Sunday, February 2, 2014

What’s the Big Deal About Big Data?

This is a summary of the big data presentation by Andrew McAfee at the Oracle CIO summit. McAfee is the principal research scientist at MIT’s Center for Digital Business.

Antonie Philips van Leeuwenhoek, the inventor of the microscope, could very well be the patron saint of big data. Through his invention, we have been able to see deeper into things. Because of that, we have also been able to measure things better. With better measurement comes deeper understanding, or even a completely different understanding. In other words, by inventing the microscope, Leeuwenhoek opened up a whole new perspective for mankind.

What Leeuwenhoek did for the world in the eighteenth century, big data is doing today. By giving us a better insight into the world, big data magnifies our ability to measure and understand all the things we truly care about.

Take the case of the bar code, for instance. This relic of old technology helped us know what was being bought, how fast it was being bought, and when it was being bought. But there was a blind spot to the bar code. It did not tell you what else the buyer looked at but did not buy. What did the buyer already pick up but did not bring to the cashier for checkout? How did the buyers respond to our coupons? Without these information, you are basing business decisions on a grossly incomplete picture. Big data completes that picture, so we are better able to measure and understand customer behavior, and thus we can improve our marketing strategies and sales.

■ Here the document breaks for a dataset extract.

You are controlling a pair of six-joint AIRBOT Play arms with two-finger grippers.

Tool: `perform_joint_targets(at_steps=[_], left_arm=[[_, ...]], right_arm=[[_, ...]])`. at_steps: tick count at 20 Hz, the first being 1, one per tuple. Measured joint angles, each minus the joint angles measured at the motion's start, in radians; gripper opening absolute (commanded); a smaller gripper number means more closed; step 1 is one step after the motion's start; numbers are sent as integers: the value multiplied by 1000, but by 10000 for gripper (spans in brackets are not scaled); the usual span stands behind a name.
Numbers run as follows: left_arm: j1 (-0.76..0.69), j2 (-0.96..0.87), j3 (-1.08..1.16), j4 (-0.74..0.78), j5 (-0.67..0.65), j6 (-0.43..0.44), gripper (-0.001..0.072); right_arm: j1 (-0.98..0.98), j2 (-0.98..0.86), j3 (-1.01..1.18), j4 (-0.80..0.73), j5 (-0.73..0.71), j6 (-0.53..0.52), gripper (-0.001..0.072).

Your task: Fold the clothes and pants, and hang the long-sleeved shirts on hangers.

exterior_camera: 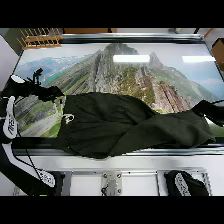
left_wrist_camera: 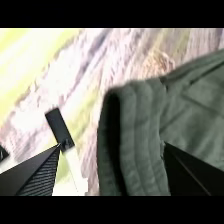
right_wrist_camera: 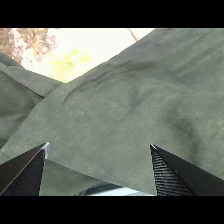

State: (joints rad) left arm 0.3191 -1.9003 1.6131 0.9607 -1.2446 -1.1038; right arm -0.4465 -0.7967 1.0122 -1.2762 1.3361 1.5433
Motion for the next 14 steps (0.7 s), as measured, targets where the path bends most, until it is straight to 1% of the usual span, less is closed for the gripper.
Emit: perform_joint_targets(at_steps=[4, 9, 10, 12, 13, 14], left_arm=[[-31, -108, 103, -26, -5, 31, 681], [-83, -157, 137, -31, -38, 48, 680], [-95, -161, 138, -31, -60, 48, 615], [-117, -167, 140, -10, -100, 48, 326], [-128, -169, 140, 10, -123, 48, 109], [-137, -171, 140, 29, -139, 48, 20]], right_arm=[[0, 0, -14, 14, 0, 1, 694], [0, 0, -25, 32, 0, 1, 694], [0, 0, -25, 35, 0, 1, 694], [0, 0, -26, 36, -1, 1, 693], [0, 0, -26, 36, -1, 1, 694], [0, 0, -26, 39, -2, 1, 694]])
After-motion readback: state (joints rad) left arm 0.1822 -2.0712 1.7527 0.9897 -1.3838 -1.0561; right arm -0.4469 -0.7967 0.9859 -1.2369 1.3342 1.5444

The good news is that these days, data is plentiful. In fact, the problem is no longer data scarcity, but data explosion. There is so much data around, it’s hard to sift through it or even just keep up with it.

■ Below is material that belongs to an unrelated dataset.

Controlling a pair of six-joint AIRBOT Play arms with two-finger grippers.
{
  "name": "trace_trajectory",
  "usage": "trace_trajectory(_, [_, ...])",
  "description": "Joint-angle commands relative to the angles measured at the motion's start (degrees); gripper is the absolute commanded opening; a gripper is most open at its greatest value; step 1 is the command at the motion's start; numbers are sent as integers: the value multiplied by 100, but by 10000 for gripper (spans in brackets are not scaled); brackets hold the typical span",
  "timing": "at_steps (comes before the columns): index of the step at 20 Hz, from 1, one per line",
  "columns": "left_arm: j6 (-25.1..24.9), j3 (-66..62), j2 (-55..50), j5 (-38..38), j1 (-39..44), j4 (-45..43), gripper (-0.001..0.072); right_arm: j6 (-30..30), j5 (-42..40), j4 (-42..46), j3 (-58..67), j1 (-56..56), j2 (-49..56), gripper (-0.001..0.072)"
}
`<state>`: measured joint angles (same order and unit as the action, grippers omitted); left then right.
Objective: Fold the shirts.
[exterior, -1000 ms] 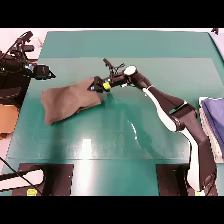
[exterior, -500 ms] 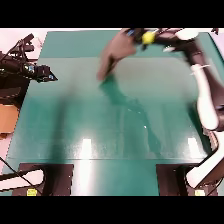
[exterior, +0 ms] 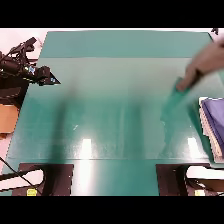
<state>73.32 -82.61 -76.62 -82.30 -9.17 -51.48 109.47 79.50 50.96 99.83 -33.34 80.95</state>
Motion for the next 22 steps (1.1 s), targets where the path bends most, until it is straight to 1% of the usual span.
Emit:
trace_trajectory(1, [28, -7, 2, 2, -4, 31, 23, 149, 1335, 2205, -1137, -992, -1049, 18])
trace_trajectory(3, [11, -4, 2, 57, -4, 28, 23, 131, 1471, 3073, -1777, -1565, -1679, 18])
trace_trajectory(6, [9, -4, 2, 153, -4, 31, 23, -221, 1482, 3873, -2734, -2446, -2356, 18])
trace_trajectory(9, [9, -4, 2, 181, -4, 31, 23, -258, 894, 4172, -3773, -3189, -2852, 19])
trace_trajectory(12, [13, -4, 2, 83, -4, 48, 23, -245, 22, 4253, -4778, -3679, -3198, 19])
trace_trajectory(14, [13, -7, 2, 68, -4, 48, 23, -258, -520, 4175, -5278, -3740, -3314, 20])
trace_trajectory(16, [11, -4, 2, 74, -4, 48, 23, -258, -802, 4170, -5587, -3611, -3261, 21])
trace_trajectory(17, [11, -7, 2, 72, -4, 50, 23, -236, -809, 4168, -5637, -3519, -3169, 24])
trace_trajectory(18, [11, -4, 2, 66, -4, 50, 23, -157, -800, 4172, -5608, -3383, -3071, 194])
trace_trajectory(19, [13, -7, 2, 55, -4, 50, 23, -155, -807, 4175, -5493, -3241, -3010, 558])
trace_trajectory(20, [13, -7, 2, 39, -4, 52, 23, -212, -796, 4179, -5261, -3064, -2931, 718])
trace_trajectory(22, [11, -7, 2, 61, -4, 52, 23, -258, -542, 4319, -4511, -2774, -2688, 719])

How much data is around, anyway?

In little more than a decade, our computers have gone from kilobytes to megabytes to gigabytes to terabytes. Now we are looking at petabytes, exabytes, and pretty soon, zetabytes. If we are to believe Moore’s law (and we do), the day is not far off when we will run out of prefixes to “bytes” and we’ll have to invent new prefixes to be able to describe the amount of data we are accumulating and receiving day by day.

But that’s a good thing, because big data can help us make decisions and predictions with an accuracy we’ve never seen before. Take, for instance, the Google self-driving car. It’s an amazing product made possible by big data. Although it may be unnerving at first to ride in a car that moves without a driver, it only takes a few minutes into the ride for you to realize that this car is in fact a better driver than most humans you’ve ever met (including yourself). Thanks to the car’s sensors and its access to a vast information database, it is able to slow down, speed up, stop, go, and turn exactly when and where it should.

Imagine the implications if we use big data technology to drive companies instead of cars: Performance gaps among companies will grow. Research has shown that companies that base their decision-making on the opinion of the highest paid person in the room consistently lose to companies whose decisions are data driven. The highest performers are pulling away from the low performers.

Therefore, it is high time for us to be more scientific about our decision-making process. We need to use data to shape our predictions and interventions, instead of merely using it to support our premade decisions. We need to ask the right questions that will point us to the right data, from the vast sea of data available. We need to get people who know what problems need to be fixed, what questions to ask; then we need bring these people together with those who know how to find the answers using big data.

When we are able to form a team like that, only then can we compete and succeed in the big data driven future we’re heading into.